TASK DIRECTIONS >> Copy out each record that follows exactly, and omit any picture you find.
━━━ EXTRACTED RECORDS
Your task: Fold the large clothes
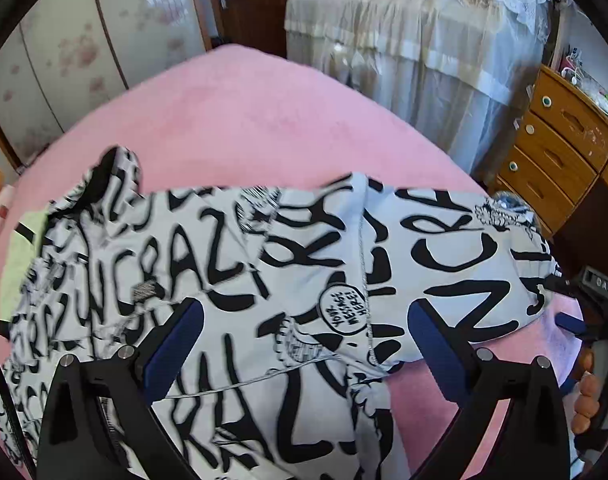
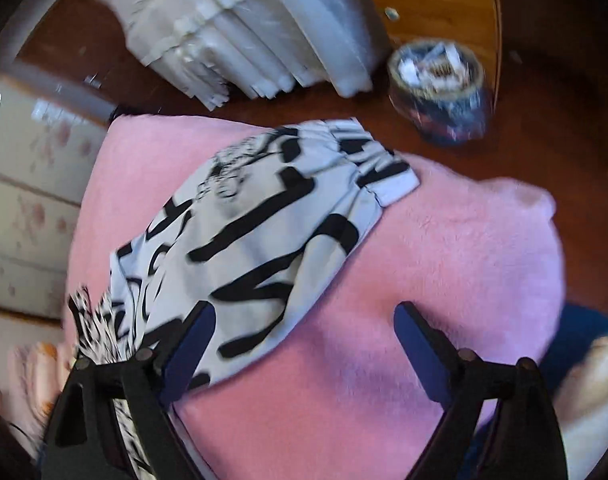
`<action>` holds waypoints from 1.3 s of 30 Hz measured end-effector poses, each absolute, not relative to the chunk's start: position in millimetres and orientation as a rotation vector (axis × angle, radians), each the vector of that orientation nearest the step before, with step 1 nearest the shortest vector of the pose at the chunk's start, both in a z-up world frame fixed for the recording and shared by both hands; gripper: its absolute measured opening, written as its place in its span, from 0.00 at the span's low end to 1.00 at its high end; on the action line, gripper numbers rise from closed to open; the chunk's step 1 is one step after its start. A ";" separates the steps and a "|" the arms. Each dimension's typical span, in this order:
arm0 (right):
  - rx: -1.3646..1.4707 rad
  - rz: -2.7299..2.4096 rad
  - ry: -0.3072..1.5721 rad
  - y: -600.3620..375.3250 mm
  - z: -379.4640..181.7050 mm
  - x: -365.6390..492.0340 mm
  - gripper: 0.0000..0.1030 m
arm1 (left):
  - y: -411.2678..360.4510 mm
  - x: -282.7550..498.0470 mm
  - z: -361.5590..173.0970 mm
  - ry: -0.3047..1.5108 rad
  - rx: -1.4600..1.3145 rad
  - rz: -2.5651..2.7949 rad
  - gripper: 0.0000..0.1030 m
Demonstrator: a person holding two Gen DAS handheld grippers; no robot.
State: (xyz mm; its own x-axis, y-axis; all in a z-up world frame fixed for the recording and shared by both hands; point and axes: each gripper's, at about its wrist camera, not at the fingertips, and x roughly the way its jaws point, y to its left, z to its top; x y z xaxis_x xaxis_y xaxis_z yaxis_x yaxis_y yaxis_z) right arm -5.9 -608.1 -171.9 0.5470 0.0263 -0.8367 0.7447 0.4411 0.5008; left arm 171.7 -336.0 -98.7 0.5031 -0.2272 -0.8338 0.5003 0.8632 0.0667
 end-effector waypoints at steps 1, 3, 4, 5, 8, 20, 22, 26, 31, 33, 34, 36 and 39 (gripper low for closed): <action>1.051 -0.533 0.892 -611.1 -177.3 -3.8 0.88 | -337.0 173.3 -103.1 0.960 0.312 -0.453 0.99; 1.091 -0.547 0.858 -616.9 -183.4 -2.2 0.88 | -337.4 176.0 -110.8 0.976 0.297 -0.455 0.99; 1.096 -0.554 0.834 -619.5 -183.8 -0.4 0.84 | -335.9 178.0 -113.5 0.982 0.287 -0.460 0.99; 1.091 -0.564 0.823 -620.6 -184.0 2.3 0.77 | -333.4 178.5 -113.8 0.993 0.284 -0.460 0.99; 1.045 -0.604 0.836 -623.0 -184.9 21.5 0.16 | -320.5 178.5 -114.1 1.002 0.277 -0.441 0.99; 0.219 -0.187 0.572 -412.0 -25.6 98.5 0.08 | -185.1 181.6 -68.8 0.926 0.131 -0.248 0.99; 0.140 -0.058 0.604 -362.8 -33.2 113.0 0.08 | -164.3 183.0 -72.1 0.938 0.107 -0.234 0.99; 0.063 0.055 0.759 -292.4 -92.4 135.4 0.11 | -131.8 188.4 -98.6 1.018 0.088 -0.225 0.99; 0.062 0.069 0.992 -260.0 -170.4 135.6 0.33 | -120.2 193.6 -136.7 1.130 0.027 -0.298 0.99; 0.092 0.077 0.997 -260.9 -171.5 123.9 0.41 | -118.5 195.6 -146.0 1.167 -0.042 -0.346 0.99; 0.108 0.090 0.990 -266.3 -166.9 116.1 0.47 | -119.5 196.7 -149.2 1.176 -0.070 -0.366 0.98; 0.135 0.100 0.960 -273.0 -153.5 99.2 0.53 | -122.8 199.6 -154.4 1.190 -0.143 -0.419 0.96; 0.140 0.092 0.925 -281.6 -138.8 81.7 0.53 | -132.3 208.1 -162.9 1.228 -0.245 -0.502 0.83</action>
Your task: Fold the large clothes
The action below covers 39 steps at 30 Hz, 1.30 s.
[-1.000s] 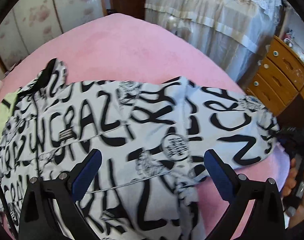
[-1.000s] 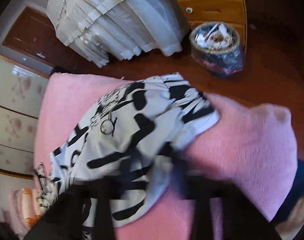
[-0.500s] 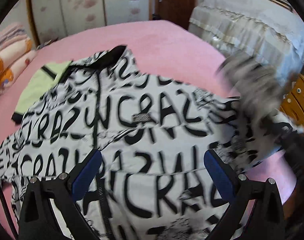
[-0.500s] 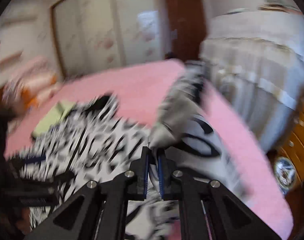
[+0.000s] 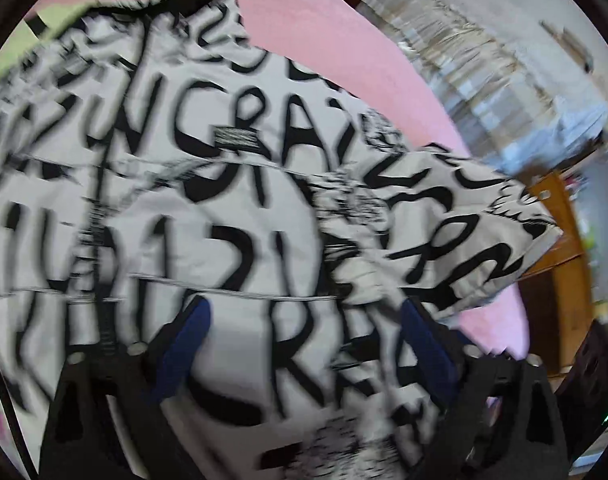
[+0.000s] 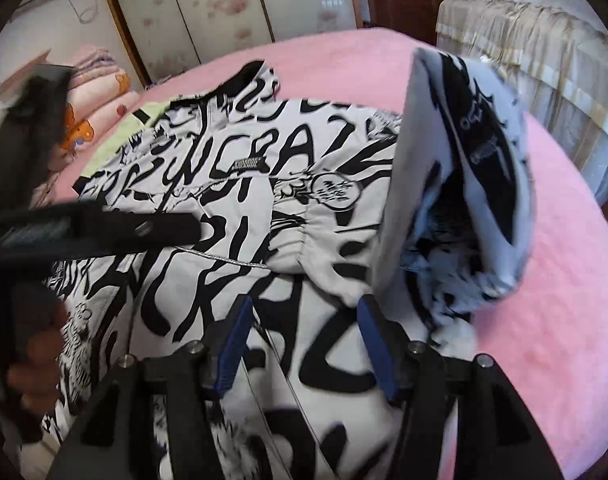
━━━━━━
EXERCISE SOLUTION >>
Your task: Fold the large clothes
`<action>` holds waypoints from 1.3 s of 30 Hz measured end-effector poses, each absolute, not relative to the chunk's start: position in millimetres and orientation as a rotation vector (axis × angle, radians), each the vector of that orientation nearest the step before, with step 1 nearest the shortest vector of the pose at the chunk's start, both in a z-up world frame fixed for the recording and shared by both hands; gripper: its absolute measured opening, written as its place in its span, from 0.00 at the span's low end to 1.00 at its high end; on the action line, gripper numbers rise from closed to open; the chunk's step 1 is one step after its start. A ";" separates the steps and a "|" the arms. Each dimension's typical span, in this order:
arm0 (right):
  - rx: -1.3646..1.4707 rad
  - rz: -2.7299..2.4096 rad
  - ry: -0.3072..1.5721 rad
  - y: -600.3620..375.3250 mm
  - z: -379.4640..181.7050 mm
  - x: -365.6390..492.0340 mm
  - gripper: 0.0000..0.1030 m
arm1 (left):
  - y: -411.2678..360.4510 mm
  - x: -282.7550..498.0470 mm
  - z: -361.5590..173.0970 mm
  - ry: -0.3047..1.5108 rad
  - rx: -1.4600..1.3145 rad
  - rz: -2.5651..2.7949 rad
  - gripper: 0.0000..0.1030 m
Demonstrator: a person holding two Gen DAS handheld grippers; no robot.
State: (xyz mm; its own x-axis, y-axis; all in a z-up world frame fixed for the recording and shared by both hands; point and axes: each gripper's, at about its wrist camera, not at the fingertips, and x roughly the way its jaws point, y to its left, z to its top; x y z xaxis_x xaxis_y xaxis_z yaxis_x yaxis_y yaxis_z) right arm -5.9 -608.1 -171.9 0.5470 0.0263 -0.8367 0.7447 0.4411 0.5008; left arm 171.7 -336.0 -98.7 0.5031 -0.2272 -0.8338 0.5003 0.8632 0.0667
 end-effector waypoints at steps 1, 3, 4, 5, 8, 20, 22, 26, 31, 33, 34, 36 and 39 (gripper low for closed): <action>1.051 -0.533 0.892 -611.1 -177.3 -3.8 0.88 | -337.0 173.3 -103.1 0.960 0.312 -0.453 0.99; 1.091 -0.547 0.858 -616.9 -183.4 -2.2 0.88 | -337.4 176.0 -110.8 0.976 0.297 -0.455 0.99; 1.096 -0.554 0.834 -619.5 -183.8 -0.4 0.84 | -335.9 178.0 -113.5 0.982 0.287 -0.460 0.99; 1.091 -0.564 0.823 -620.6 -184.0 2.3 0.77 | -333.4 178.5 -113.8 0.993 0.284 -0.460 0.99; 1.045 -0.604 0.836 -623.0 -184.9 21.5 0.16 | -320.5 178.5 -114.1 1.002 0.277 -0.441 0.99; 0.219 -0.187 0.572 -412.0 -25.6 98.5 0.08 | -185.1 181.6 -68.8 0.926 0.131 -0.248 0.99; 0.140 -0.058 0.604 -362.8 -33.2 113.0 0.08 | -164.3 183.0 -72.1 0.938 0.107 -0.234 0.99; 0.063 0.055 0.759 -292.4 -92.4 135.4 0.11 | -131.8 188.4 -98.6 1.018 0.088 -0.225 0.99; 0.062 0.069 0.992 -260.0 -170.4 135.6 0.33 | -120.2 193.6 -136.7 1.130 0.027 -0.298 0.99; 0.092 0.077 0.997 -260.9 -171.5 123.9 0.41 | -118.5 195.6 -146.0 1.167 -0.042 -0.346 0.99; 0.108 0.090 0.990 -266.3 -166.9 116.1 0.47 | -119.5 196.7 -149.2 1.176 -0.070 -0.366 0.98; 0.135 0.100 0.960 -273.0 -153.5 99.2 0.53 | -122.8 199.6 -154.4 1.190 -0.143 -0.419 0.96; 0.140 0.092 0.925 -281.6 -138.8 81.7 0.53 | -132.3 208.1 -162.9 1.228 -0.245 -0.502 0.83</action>
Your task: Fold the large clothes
The action below covers 39 steps at 30 Hz, 1.30 s.
[-1.000s] 
[-1.000s] 
[-0.500s] 
[-0.500s] 
[+0.000s] 
[+0.000s] 

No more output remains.